◆ WHAT YOU WILL DO ◆
Check every line of the data below for "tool". Copy each one that has it.

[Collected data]
[Start of section]
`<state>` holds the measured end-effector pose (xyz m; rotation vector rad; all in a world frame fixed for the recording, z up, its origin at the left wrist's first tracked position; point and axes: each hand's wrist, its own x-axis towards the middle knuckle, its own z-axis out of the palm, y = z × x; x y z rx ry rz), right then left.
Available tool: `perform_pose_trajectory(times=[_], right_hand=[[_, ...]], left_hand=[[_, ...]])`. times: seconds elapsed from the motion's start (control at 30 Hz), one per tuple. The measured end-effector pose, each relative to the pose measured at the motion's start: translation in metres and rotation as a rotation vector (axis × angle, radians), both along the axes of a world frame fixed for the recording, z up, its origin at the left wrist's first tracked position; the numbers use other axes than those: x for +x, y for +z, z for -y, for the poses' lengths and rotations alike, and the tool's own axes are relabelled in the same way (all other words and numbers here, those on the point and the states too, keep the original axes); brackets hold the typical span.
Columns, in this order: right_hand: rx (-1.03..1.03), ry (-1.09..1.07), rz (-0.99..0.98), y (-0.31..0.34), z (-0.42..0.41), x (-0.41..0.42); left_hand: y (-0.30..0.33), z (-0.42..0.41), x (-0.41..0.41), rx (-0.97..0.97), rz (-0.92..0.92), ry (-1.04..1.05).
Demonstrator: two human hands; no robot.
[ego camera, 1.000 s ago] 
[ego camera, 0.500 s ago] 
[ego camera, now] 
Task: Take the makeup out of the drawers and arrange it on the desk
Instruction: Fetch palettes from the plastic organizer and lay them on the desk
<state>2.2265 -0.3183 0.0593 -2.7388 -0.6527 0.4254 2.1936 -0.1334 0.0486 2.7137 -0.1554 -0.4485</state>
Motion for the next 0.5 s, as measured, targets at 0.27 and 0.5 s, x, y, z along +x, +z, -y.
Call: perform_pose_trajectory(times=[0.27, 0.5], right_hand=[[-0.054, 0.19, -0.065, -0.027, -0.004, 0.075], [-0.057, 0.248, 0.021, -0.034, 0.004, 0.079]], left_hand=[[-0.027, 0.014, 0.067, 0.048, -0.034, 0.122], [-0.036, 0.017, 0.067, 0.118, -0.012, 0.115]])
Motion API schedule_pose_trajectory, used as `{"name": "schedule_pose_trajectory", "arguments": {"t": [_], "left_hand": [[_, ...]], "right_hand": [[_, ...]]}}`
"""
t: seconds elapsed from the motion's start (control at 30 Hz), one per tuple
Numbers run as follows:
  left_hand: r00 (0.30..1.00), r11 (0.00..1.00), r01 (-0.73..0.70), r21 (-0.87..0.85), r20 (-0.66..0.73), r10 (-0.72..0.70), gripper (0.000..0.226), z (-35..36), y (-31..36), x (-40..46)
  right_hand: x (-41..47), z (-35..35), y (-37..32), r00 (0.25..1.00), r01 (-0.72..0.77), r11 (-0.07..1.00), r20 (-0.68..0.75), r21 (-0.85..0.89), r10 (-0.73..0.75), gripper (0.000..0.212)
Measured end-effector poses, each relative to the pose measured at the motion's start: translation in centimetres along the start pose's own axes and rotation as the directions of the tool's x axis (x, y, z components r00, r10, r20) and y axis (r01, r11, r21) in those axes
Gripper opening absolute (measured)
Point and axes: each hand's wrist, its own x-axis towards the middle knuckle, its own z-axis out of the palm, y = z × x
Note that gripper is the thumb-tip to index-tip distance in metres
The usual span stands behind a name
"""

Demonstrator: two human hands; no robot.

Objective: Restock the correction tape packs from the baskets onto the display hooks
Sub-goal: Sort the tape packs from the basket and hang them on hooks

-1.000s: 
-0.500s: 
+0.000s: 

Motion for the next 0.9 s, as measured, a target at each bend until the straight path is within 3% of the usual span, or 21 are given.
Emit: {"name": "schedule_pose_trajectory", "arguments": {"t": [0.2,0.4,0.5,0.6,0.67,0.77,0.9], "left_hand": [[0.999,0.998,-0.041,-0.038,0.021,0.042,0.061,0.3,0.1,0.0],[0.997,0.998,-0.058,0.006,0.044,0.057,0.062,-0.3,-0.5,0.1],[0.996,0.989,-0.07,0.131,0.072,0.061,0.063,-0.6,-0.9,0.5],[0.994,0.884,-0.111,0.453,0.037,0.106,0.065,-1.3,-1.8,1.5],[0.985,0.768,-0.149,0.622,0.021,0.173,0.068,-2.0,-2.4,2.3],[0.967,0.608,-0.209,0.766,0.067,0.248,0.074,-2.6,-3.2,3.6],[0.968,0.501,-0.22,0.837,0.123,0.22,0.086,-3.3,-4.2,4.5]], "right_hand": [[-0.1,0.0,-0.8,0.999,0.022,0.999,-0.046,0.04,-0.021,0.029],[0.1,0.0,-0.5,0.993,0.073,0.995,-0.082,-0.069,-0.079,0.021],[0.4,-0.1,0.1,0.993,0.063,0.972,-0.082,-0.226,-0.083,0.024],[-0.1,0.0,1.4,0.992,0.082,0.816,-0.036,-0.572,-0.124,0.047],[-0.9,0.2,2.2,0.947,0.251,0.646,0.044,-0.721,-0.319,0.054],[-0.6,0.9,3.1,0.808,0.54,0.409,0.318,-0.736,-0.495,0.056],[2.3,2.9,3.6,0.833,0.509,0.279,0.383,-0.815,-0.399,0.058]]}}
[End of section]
◆ TASK ANSWER ◆
Available tool: `perform_pose_trajectory(times=[_], right_hand=[[_, ...]], left_hand=[[_, ...]])`. times: seconds elapsed from the motion's start (control at 30 Hz), one per tuple. The measured end-effector pose, each relative to the pose measured at the motion's start: translation in metres and rotation as a rotation vector (axis × angle, radians), both along the axes of a world frame fixed for the recording, z up, its origin at the left wrist's first tracked position; the numbers use other axes than those: x for +x, y for +z, z for -y, for the poses' lengths and rotations alike, and the tool's own axes are relabelled in the same way (all other words and numbers here, those on the point and the states too, keep the original axes); brackets hold the typical span.
Measured end-effector poses, each relative to the pose measured at the motion's start: translation in centimetres along the start pose's own axes and rotation as the directions of the tool's x axis (x, y, z components r00, r10, r20) and y axis (r01, r11, r21) in those axes

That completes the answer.